Once you find the line with "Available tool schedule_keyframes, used" in the data that follows, repeat it and every line after it exactly, through the line with "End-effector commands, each".

- **Entries supplied**:
____

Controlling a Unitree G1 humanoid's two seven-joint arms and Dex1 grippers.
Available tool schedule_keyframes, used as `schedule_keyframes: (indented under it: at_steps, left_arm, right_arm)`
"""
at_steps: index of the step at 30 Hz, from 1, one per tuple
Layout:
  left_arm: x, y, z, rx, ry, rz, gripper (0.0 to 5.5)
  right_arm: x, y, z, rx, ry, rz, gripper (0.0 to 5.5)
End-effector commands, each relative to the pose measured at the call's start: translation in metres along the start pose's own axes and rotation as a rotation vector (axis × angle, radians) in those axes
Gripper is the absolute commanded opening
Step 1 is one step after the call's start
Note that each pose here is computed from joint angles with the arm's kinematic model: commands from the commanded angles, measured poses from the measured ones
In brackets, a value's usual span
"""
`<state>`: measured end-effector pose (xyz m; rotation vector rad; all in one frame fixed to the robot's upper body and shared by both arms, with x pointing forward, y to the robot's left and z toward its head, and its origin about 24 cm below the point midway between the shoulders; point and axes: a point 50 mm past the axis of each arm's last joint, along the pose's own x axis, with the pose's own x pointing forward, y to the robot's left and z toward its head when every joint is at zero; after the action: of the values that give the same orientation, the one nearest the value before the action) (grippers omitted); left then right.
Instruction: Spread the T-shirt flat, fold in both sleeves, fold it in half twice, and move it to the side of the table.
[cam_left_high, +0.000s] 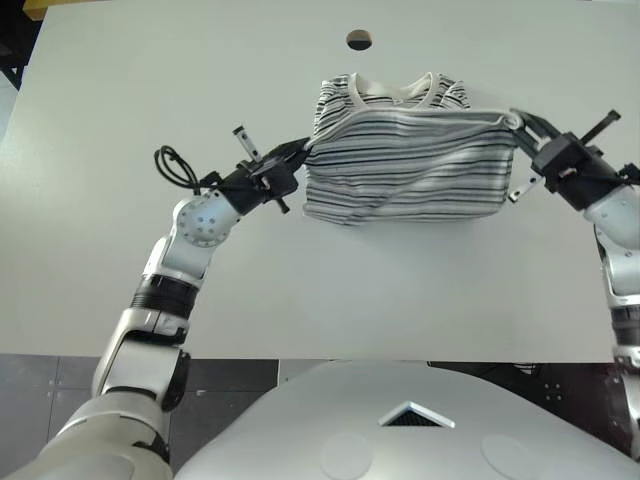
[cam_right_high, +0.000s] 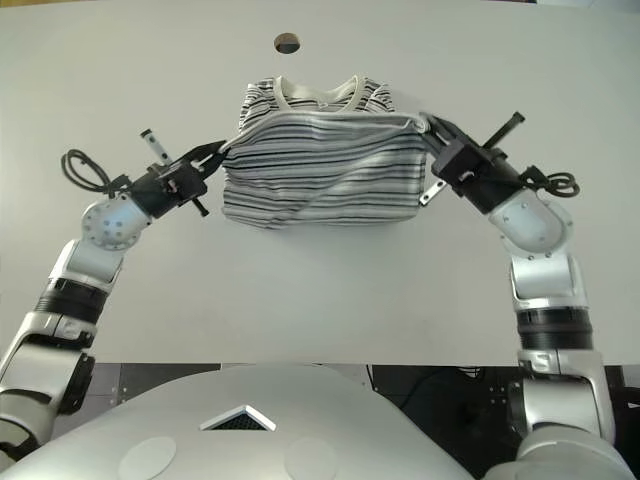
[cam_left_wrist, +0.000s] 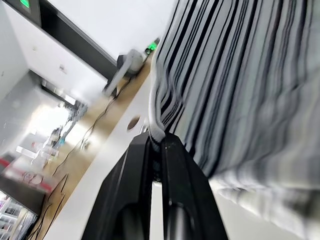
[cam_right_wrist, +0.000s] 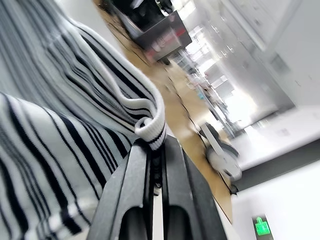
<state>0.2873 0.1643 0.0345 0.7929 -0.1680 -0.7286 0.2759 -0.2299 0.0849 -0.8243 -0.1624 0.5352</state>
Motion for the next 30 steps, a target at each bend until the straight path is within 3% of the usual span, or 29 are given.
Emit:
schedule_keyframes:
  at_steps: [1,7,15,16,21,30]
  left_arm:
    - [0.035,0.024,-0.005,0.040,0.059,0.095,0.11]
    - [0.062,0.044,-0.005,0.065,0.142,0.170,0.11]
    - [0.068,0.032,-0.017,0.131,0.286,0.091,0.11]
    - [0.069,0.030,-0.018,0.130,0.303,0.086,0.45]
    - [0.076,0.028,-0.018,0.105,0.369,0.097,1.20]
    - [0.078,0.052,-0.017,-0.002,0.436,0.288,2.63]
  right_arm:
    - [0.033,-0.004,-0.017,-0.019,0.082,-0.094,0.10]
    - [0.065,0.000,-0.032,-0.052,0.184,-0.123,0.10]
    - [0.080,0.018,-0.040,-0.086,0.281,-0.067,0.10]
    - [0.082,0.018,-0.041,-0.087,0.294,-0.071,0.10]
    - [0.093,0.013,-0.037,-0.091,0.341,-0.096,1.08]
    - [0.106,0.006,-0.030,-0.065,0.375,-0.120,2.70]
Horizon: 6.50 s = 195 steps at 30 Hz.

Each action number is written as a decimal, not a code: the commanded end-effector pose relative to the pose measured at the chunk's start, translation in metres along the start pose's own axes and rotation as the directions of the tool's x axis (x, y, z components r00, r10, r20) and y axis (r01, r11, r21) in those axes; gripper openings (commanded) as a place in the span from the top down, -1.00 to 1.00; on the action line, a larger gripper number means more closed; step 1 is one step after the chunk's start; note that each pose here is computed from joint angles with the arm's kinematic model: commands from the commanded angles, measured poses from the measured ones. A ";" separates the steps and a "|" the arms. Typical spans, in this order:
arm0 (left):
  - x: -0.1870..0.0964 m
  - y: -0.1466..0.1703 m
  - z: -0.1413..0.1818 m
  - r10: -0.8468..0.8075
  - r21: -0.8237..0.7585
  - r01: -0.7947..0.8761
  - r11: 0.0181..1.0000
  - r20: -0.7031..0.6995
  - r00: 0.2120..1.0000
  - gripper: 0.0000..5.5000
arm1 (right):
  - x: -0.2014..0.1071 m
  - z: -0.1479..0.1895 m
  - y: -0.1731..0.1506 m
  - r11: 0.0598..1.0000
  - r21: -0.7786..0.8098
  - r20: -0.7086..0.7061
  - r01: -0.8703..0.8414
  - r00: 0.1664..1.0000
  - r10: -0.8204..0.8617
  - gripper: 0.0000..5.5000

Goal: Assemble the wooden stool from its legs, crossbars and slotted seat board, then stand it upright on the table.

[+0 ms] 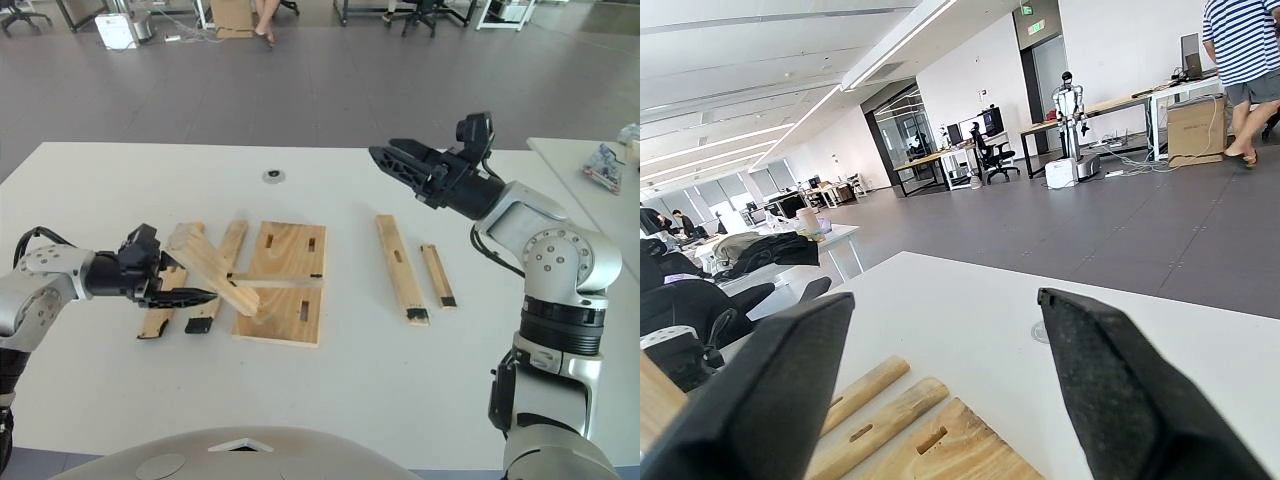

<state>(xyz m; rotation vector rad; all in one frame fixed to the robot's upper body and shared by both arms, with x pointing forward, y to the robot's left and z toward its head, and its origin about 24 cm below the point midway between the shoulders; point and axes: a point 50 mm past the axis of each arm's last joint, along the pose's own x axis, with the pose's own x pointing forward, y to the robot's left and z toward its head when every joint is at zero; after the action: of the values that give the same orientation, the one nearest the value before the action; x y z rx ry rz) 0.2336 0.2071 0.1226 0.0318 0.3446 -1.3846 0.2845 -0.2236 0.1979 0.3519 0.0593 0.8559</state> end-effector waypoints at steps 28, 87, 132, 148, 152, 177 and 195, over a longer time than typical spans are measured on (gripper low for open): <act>0.040 0.002 -0.079 0.670 -0.230 -0.779 0.583 -0.406 0.621 -0.64 | 0.003 -0.017 0.012 0.999 0.053 -0.029 -0.007 1.000 0.009 -0.25; 0.081 -0.042 0.165 -0.213 -0.181 0.729 0.660 0.885 0.413 0.63 | 0.067 0.112 0.098 0.543 0.174 0.527 -0.821 0.544 0.653 -0.96; 0.033 -0.011 0.139 -0.369 -0.319 0.677 0.663 0.647 0.667 0.17 | 0.066 0.107 0.088 0.631 0.117 0.312 -0.767 0.632 0.710 0.22; -0.031 0.016 0.108 0.201 -0.568 0.292 0.770 0.650 0.733 0.00 | 0.049 0.102 0.044 0.877 -0.124 -0.081 -0.464 0.886 0.457 0.23; -0.044 0.019 0.093 0.359 -0.617 0.143 0.774 0.613 0.704 0.00 | 0.031 0.070 0.021 0.914 -0.233 -0.224 -0.331 0.933 0.281 0.23; -0.029 0.014 0.058 0.551 -0.542 -0.203 0.816 0.623 0.555 0.00 | -0.035 -0.017 0.057 0.925 -0.102 -0.174 -0.366 0.922 0.345 0.23; -0.028 0.009 0.061 0.516 -0.525 -0.160 0.836 0.653 0.554 0.00 | -0.032 -0.037 0.046 0.937 -0.050 -0.168 -0.346 0.927 0.334 0.23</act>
<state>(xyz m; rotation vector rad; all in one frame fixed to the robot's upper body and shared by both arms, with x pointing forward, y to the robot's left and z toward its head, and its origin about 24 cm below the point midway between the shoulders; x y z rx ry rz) 0.2536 0.2240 0.1857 -0.8128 -0.1313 -0.7633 0.2190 -0.2099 0.1715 0.2510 0.1244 1.2324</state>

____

- **Problem solution**:
Available tool schedule_keyframes, used as `schedule_keyframes: (indented under it: at_steps, left_arm, right_arm)`
"""
at_steps: index of the step at 30 Hz, from 1, one per tuple
Layout:
  left_arm: x, y, z, rx, ry, rz, gripper (0.0 to 5.5)
  right_arm: x, y, z, rx, ry, rz, gripper (0.0 to 5.5)
End-effector commands, each relative to the pose measured at the call's start: translation in metres along the start pose's own axes and rotation as a rotation vector (axis × angle, radians) in those axes

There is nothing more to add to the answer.